Herod swirled his 'pudding' with a spoon, mixing up the digital packets to change the flavor of the data. "I don't know, it's difficult to believe half of what he's saying, not to mention the task he's set for us seems impossible."
"What does he have you working on?" Sweet asked, smiling. "It doesn't matter if you tell someone in here, this is a Black Box, there's nobody to overhear."
"I'm not even sure. My two separate tasks right now are to understand subatomic particles and waveform interactions the same way they understood them prior to the Great Glassing and modernize the ancient formula according to modern scientific knowledge."
Sweet shook her head. "Whew. That's... an impressive task."
"What about you?" Herod asked.
"Dark Matter, particle types Zero-One-Alpha to Five-Nine-Omega, half of the dark matter particles that were known about prior to the Glassing and then working with those same particles and their interactions with what we know of now," Sweet said. She smiled and took a sip of her 'drink'. "Do you know what amazes me?"
Herod shook his head. "Enlighten me."
"That our parents figured all of this out, knowledge that we still have difficulty with thousands of years later, before they ever left their home planet, before they even achieved superluminal flight. They did it, not like everyone else with overwhelming proof, but on the scantest observational data. From dark matter to subatomic particle mathematics to observational energy functions," she sighed. "Can you imagine how heady it was, how awe inspiring, how exciting?"
"How frustrating," Herod said. "All they had was observational data. No actual proof."
"Wait..." Sweet looked thoughtful. "Observational data only," she suddenly stood up. "That's how they were forced to... without the mastery of... dammit, it was so obvious... had to figure out how and why the state changes occurred without... it's so obvious."
Without another word she jumped up and ran to the door, pressing her hand against the datapad and dissolving.
That was another thing Herod found annoying. You were allowed to manifest or de-rez in hallways, but not in rooms. If you manifested in one room you had to walk to the other one, even if it lost valuable minutes, instead of just rezzing in and out. You had to use pads to appear and disappear.
It was annoying and Herod was pretty sure it was a violation of his Rights of Digital Movement.
"You look pissy," Flowerpatch said, setting down her tray of salad and gelatin. She picked up a piece of pan-fried chicken and began shredding it with her fingernails.
Herod had to admit, Flowerpatch was annoying. She used particle disintegration technology to strip her food to the basic atoms and particles, using those particles to run her nanites. She didn't appear as a hologram, but actually used nanites as a distributed network to hold her awareness.
"My task is proving difficult," Herod admitted.

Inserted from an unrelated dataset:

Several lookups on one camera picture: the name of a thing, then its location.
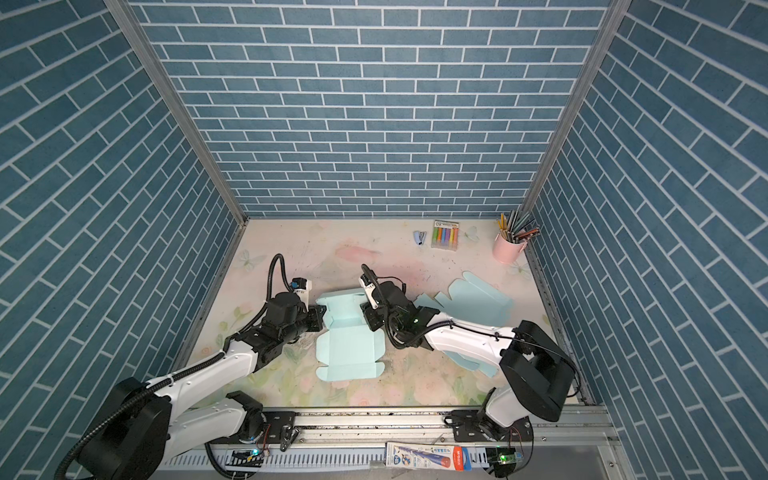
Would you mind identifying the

"Could be worse. Mine's giving me absolute fits. I'm not allowed to use any materials post-Glassing, any fabrication techniques post-Glassing unless I can validate my reasoning to our host," Flowerpatch said, shrugging. "During defrag sleep I keep having nightmares that I have justify the use of steel and bronze to him."
"Do you think we're really going to be able to do it? Rebuild the SUDS network, I mean? Not make steel or bronze," Vanishing Point asked, sitting down.
"It has to have been tried before. What makes you think this time will be any different than all of the other failures?" Herod asked, tapping his spoon against the side of his glass to refill it.
"Except now we've got Legion," Flowerpatch said, tilting her glass toward the rows of benches where nearly a hundred clones chatted, ate, and were relaxing. "Hard to believe that's all one man."
"You know, if he's still around, how many of the other Immortals are around?" Vanish mused.
"Daxin for sure. He helped some Tnvaru, I saw it on SolNet a few months back," she said. "Big ass full conversion cyborg, one of the old style," she glanced at where the clones were eating. "You know, everyone calls him a clinical immortal, as if that's why he's an immortal, but what do we know about the Immortals?"
"What does it matter?" Herod wondered.
"You know, that's the problem. They made the Immortals back then," Vanish said.
"After the Glassing," Herod pointed out. "So they aren't relative."
"Who's to say they aren't? Who's to say that the same technology, in some primitive Black Box, wasn't used to create the Immortals. If we knew how they did it, then maybe we'd know the limits of the technology," Flowerpatch suddenly stopped. "Wait, could that be it?"
"Could what be it?" Vanish started to say.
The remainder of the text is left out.